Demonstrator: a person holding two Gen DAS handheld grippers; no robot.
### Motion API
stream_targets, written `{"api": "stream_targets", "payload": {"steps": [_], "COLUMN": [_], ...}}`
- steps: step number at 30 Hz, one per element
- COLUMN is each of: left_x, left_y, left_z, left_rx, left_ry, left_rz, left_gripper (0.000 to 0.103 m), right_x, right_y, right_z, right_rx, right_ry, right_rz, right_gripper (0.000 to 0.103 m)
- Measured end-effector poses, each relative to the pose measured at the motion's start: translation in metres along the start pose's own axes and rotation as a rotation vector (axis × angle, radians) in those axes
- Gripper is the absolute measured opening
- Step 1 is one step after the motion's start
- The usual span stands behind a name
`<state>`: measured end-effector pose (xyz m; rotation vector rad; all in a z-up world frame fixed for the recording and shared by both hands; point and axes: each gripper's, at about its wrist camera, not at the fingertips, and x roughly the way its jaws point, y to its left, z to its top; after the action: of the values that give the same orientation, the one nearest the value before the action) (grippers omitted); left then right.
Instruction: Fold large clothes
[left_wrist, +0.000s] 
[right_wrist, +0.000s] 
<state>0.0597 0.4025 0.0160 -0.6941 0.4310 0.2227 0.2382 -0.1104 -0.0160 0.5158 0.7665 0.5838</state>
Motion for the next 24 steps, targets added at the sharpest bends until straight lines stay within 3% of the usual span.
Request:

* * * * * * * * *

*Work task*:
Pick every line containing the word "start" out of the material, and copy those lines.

*Output*:
- Measured end-effector poses, each relative to the pose measured at the motion's start: translation in metres along the start pose's own axes and rotation as a rotation vector (axis × angle, radians) in those axes
- Step 1 is one step after the motion's start

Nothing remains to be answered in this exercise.